Britain was deeply concerned throughout the 1870s about Russian attempts to increase its influence in Afghanistan, which provided a Central Asian buffer state between the Russian Empire and British India. Lytton had been given express instructions to recover the friendship of the Amir of Afghanistan, Sher Ali Khan, who was perceived at this point to have sided with Russia against Britain, and made every effort to do so for eighteen months.[5] In September 1878, Lytton sent General Sir Neville Bowles Chamberlain as an emissary to Afghanistan, but he was refused entry. Considering himself left with no real alternative, in November 1878, Lytton ordered an invasion which sparked the Second Anglo-Afghan War. The British won virtually all the major battles of this war, and in the final settlement, the Treaty of Gandamak, saw a government installed under a new amir which was both by personality and law receptive to British demands; however, the human and material costs of the conflict provoked extensive controversy, particularly among the nascent Indian press, which questioned why Lytton spent so much money prosecuting the conflict with Afghanistan instead of focusing on famine relief.[1] This, along with the massacre of British diplomat Sir Louis Cavagnari and his staff by mutinying Afghan soldiers,[5] contributed to the defeat of Disraeli's Conservative government by Gladstone's Liberals in 1880.[8]
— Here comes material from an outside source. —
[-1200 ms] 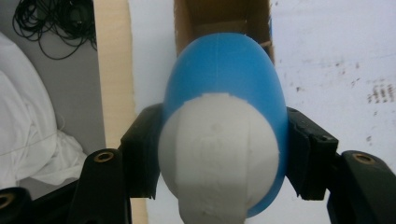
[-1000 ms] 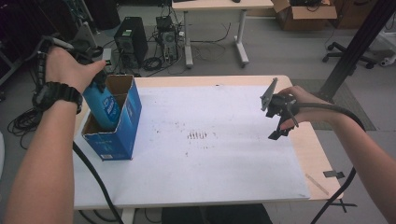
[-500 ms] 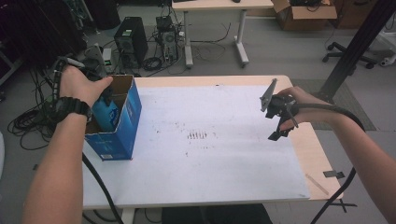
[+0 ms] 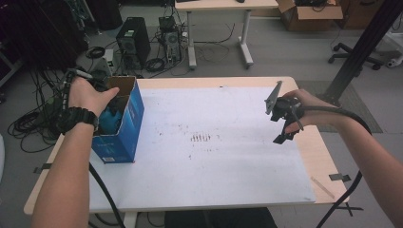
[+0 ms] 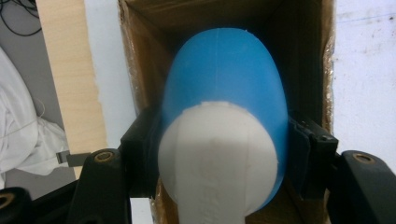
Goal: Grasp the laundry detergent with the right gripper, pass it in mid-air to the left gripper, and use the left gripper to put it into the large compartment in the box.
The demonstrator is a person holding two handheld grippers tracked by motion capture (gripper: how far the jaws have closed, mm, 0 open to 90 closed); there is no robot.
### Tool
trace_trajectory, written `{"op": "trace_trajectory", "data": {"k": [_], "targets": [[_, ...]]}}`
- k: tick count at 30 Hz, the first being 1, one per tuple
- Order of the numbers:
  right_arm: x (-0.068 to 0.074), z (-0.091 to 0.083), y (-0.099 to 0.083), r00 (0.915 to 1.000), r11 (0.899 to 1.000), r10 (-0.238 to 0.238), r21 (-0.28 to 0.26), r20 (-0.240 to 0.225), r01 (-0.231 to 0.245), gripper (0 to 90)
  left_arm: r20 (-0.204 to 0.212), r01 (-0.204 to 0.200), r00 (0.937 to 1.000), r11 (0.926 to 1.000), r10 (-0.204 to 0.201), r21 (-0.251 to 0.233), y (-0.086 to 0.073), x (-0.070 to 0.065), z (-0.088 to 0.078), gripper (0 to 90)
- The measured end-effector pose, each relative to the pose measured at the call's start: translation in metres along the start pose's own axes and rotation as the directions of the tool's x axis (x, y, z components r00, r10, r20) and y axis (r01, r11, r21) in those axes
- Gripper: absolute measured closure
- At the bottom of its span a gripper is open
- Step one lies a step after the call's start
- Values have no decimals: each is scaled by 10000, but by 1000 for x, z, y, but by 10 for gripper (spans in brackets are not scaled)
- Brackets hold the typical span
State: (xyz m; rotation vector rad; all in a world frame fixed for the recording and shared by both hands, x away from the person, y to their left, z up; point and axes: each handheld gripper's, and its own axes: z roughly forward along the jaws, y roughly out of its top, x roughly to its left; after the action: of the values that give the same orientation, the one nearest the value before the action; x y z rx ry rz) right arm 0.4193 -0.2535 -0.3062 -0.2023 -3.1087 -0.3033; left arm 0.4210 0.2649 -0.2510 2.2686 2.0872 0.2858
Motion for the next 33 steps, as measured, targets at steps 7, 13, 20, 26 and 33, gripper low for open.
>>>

The war was seen at the time as an ignominious but barely acceptable end to the "Great Game", closing a long chapter of conflict with the Russian Empire without even a proxy engagement. The pyrrhic victory of British arms in India was a quiet embarrassment which played a small but critical role in the nascent scramble for Africa; in this way, Lytton and his war helped shape the contours of the 20th century in dramatic and unexpected ways. Lytton resigned at the same time as the Conservative government. He was the last Viceroy of India to govern an open frontier.

Commemoration

A permanent exhibition in Knebworth House, Hertfordshire, is dedicated to his diplomatic service in India. There is a monument dedicated in his name at Nahan, Himachal Pradesh, India, domestically called Delhi Gate.[9]

Domestic politics

In 1880, Lytton resigned his Viceroyalty at the same time that Benjamin Disraeli resigned the premiership. Lytton was created Earl of Lytton, in the County of Derby, and Viscount Knebworth, of Knebworth in the County of Hertford.[6] On 10 January 1881, Lytton made his maiden speech in the House of Lords, in which he censured in Gladstone's devolutionist Afghan policy. In the summer session of 1881, Lytton joined others in opposing Gladstone's second Irish Land Bill.[10] As soon as the summer session was over, he undertook "a solitary ramble about the country". He visited Oxford for the first time, went for a trip on the Thames, and then revisited the hydropathic establishment at Malvern, where he had been with his father as a boy".[11] He saw this as an antidote to the otherwise indulgent lifestyle that came with his career, and used his sojourn there to undertake a critique of a new volume of poetry by his friend Wilfrid Blunt.[12]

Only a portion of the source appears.